## DIRECTIONS
Your job is to set down the stretch of entries that opens with the line containing "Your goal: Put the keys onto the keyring" and closes with the line containing "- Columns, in". Keep both end lines, copy each exactly, and add nothing.

---------- SUPPLIED INFORMATION ----------

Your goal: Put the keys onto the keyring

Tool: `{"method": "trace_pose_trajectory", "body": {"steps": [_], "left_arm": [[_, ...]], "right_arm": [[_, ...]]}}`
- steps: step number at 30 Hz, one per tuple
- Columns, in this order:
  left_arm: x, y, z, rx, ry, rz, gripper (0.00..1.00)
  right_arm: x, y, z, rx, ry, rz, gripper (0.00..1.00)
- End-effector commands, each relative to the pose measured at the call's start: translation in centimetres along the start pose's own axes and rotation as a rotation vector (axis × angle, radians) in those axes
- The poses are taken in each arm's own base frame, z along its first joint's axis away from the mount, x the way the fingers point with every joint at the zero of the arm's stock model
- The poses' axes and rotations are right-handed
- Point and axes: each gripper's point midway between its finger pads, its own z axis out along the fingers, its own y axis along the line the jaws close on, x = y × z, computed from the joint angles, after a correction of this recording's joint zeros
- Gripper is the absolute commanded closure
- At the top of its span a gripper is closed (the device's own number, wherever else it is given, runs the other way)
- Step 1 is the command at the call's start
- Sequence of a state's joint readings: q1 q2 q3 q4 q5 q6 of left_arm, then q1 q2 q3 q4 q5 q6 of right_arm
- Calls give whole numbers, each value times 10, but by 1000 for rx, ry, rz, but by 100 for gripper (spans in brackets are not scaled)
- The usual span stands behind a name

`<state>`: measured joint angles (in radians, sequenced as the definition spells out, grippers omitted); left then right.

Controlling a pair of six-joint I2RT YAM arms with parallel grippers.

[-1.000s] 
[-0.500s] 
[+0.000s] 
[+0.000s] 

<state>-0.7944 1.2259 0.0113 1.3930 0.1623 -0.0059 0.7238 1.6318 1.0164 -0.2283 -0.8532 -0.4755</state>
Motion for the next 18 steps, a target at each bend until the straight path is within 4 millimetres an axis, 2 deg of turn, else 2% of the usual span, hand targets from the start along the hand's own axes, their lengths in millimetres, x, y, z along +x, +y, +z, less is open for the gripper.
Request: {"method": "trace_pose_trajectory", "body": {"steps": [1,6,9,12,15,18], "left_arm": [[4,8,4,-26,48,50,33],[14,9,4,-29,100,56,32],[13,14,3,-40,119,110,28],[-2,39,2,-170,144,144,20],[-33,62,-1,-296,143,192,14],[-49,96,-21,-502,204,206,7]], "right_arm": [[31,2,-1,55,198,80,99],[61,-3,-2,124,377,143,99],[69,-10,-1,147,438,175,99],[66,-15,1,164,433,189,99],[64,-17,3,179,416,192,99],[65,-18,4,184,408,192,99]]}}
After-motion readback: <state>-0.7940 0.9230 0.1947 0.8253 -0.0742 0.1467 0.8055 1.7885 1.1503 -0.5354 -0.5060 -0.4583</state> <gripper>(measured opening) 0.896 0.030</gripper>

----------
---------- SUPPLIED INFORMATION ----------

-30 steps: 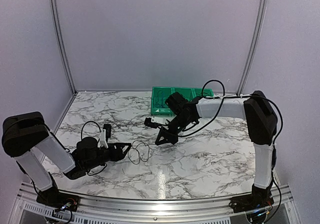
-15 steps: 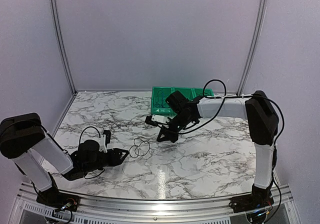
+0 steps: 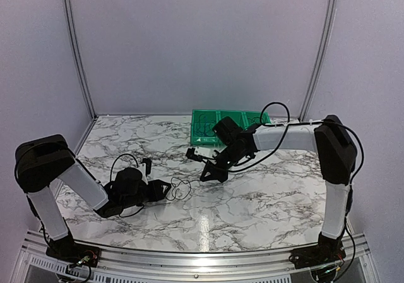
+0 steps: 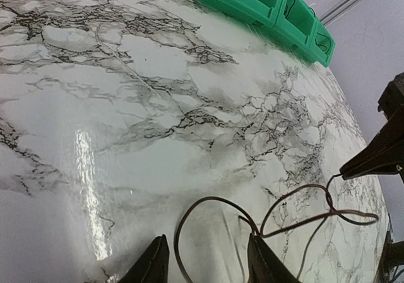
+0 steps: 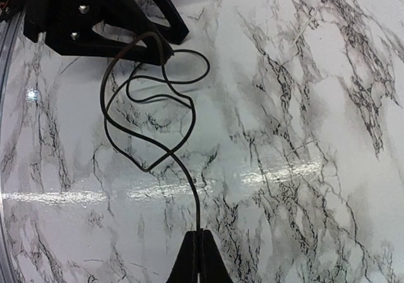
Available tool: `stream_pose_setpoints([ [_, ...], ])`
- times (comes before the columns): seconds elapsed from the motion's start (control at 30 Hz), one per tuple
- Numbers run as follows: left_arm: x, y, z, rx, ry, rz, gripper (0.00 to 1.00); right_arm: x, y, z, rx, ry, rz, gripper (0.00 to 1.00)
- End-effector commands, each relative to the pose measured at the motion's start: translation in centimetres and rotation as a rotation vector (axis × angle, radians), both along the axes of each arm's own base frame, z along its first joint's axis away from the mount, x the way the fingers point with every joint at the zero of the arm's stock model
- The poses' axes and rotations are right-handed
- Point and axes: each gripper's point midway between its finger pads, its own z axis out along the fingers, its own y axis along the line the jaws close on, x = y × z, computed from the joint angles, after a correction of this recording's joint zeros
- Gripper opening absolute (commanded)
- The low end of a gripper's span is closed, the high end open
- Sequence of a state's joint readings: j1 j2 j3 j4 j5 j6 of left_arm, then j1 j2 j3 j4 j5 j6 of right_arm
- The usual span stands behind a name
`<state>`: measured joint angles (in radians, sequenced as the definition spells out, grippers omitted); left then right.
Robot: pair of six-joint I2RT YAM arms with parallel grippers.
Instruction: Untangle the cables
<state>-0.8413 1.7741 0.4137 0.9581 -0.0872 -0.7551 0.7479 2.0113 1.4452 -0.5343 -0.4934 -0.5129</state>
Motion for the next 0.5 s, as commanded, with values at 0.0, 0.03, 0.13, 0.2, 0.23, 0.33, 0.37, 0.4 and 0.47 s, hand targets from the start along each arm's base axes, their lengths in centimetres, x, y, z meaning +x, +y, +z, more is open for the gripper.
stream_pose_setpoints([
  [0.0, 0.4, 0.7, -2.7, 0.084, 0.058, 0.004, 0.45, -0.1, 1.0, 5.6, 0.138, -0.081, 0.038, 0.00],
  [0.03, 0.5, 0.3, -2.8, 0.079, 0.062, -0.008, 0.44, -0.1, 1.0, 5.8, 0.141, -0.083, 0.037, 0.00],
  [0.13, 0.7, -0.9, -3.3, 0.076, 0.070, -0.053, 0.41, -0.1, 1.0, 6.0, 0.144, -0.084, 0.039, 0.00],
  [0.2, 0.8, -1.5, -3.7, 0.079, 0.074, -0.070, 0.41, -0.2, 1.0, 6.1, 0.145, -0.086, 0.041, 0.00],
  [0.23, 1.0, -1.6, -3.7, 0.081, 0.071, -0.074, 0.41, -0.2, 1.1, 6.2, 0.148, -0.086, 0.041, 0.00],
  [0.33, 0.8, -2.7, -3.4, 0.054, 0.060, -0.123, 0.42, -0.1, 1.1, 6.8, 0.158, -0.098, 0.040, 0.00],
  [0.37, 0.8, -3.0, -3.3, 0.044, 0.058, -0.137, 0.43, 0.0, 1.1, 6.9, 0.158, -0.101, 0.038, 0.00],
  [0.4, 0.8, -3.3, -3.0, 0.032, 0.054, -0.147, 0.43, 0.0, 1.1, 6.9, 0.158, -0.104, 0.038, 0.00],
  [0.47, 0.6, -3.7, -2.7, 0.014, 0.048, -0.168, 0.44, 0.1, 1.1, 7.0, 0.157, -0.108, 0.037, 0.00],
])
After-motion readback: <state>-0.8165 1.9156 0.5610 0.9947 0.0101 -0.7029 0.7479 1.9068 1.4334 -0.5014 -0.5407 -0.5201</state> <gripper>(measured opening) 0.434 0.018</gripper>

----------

## ANSWER BELOW
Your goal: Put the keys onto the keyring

Tool: `{"method": "trace_pose_trajectory", "body": {"steps": [_], "left_arm": [[_, ...]], "right_arm": [[_, ...]]}}`
- steps: step number at 30 Hz, one per tuple
- Columns, in this order:

This completes the response.